◆ Goal of the exercise ◆
Please output the line that contains "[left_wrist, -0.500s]" and all later lines of the material, exactly, through the end.

◆ Data records ◆
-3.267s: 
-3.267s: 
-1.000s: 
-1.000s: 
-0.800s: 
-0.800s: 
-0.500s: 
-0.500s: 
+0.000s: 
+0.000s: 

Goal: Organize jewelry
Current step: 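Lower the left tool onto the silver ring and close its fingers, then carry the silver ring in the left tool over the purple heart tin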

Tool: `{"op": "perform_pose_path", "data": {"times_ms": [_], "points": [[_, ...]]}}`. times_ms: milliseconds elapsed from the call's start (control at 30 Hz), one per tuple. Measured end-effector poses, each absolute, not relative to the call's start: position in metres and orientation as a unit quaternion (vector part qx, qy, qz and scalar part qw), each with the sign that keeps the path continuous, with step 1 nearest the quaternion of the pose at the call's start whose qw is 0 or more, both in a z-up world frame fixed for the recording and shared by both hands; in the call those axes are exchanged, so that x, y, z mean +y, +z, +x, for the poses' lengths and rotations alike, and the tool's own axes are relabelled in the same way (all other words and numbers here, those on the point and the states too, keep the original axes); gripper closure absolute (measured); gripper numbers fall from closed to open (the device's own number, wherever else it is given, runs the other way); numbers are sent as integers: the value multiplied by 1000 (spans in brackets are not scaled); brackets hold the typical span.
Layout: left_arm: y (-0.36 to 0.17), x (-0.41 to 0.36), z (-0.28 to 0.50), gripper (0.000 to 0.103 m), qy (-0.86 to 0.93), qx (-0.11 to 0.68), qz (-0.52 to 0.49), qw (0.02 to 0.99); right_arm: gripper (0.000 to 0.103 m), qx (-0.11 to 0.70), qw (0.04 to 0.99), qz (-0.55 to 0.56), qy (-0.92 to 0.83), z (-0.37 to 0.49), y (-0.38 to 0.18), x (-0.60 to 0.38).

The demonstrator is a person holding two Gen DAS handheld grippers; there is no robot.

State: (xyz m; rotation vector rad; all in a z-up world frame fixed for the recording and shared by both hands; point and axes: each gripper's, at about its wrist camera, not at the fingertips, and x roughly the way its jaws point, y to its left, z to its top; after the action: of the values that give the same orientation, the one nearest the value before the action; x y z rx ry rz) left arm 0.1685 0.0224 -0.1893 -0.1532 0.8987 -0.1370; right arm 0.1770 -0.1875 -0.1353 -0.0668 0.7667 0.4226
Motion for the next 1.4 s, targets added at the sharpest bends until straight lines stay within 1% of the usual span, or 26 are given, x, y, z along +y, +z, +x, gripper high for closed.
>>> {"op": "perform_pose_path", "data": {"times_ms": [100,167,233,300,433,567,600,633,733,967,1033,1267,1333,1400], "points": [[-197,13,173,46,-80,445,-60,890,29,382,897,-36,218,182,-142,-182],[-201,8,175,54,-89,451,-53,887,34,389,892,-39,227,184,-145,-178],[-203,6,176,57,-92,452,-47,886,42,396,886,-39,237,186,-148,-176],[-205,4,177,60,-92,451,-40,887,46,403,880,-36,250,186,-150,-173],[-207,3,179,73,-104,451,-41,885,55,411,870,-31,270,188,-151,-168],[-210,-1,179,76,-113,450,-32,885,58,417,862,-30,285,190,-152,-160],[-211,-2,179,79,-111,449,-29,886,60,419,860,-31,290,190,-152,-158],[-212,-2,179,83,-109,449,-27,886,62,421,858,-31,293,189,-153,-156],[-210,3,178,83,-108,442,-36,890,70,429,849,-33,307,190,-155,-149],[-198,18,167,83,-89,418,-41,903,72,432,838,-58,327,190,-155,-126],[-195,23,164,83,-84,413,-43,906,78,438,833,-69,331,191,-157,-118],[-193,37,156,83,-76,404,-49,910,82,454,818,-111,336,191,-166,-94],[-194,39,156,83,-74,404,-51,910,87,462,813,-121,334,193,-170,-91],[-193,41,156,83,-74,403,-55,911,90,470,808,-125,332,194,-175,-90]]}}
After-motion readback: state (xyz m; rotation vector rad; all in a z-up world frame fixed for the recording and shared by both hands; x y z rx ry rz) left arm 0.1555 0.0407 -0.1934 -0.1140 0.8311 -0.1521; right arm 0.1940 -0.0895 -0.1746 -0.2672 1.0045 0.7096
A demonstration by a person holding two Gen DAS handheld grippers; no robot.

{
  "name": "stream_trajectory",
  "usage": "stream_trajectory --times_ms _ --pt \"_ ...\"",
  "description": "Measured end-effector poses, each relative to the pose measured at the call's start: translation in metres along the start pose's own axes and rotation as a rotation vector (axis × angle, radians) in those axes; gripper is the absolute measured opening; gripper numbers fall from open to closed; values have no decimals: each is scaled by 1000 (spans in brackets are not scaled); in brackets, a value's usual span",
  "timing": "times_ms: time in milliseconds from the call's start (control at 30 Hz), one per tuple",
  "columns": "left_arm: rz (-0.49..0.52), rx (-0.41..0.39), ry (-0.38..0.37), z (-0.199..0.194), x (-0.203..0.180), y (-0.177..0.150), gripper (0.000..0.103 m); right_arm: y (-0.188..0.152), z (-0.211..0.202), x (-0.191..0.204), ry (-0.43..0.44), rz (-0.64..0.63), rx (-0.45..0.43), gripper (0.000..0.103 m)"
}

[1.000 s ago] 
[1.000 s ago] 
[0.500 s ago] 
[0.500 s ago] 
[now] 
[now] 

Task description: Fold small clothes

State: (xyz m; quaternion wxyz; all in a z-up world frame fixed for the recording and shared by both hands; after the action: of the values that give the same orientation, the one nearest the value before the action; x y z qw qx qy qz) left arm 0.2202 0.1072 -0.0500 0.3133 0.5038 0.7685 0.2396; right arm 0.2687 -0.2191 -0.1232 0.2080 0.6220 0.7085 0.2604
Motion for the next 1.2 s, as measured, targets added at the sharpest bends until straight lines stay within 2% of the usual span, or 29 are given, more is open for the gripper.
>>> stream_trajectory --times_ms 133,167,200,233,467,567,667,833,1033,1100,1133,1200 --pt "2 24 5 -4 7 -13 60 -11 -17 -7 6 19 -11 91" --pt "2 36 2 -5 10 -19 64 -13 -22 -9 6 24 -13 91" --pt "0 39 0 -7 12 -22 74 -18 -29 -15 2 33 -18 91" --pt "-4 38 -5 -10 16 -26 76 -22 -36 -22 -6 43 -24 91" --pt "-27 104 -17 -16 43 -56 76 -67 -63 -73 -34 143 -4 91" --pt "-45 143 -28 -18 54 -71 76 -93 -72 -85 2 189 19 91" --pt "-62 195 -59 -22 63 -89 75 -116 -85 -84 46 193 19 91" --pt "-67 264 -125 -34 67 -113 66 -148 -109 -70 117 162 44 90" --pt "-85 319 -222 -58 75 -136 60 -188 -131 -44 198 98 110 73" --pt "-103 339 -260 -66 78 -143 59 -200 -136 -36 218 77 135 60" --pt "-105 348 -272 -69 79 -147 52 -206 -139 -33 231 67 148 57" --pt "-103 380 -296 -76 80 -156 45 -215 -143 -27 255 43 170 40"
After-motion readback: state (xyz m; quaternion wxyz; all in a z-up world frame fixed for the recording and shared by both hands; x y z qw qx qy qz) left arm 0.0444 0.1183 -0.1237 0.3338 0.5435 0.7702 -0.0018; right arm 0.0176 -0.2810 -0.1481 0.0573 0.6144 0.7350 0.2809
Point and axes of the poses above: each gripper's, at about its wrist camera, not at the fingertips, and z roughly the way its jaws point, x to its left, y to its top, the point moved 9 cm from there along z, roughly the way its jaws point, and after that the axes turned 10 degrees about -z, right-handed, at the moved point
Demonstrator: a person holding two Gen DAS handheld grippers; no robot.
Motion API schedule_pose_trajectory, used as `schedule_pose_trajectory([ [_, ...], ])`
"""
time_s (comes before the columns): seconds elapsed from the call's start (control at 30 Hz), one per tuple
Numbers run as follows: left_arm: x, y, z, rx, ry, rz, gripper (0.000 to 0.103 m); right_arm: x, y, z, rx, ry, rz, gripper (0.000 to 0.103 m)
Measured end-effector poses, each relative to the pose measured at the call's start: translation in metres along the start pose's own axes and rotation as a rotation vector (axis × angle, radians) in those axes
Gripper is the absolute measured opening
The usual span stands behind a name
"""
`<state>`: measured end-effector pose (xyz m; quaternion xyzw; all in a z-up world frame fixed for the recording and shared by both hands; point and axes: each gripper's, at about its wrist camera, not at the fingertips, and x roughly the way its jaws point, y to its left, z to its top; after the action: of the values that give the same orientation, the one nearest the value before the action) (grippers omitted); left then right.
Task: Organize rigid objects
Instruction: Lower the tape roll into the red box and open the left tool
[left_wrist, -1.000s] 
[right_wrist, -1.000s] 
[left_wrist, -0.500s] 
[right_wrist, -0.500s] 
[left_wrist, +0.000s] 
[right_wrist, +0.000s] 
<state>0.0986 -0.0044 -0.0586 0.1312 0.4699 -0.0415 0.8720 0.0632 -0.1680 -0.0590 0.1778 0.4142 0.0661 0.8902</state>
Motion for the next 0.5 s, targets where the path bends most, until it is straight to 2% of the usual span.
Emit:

◆ Answer space ◆
[left_wrist, -0.500s] 
[right_wrist, -0.500s] 
[left_wrist, +0.000s] 
[right_wrist, +0.000s] 
<state>0.0986 -0.0044 -0.0586 0.1312 0.4699 -0.0415 0.8720 0.0632 -0.1680 -0.0590 0.1778 0.4142 0.0661 0.8902</state>
Motion for the next 0.5 s, targets where the path bends most, until it is straight to 2% of the usual span.
Emit:

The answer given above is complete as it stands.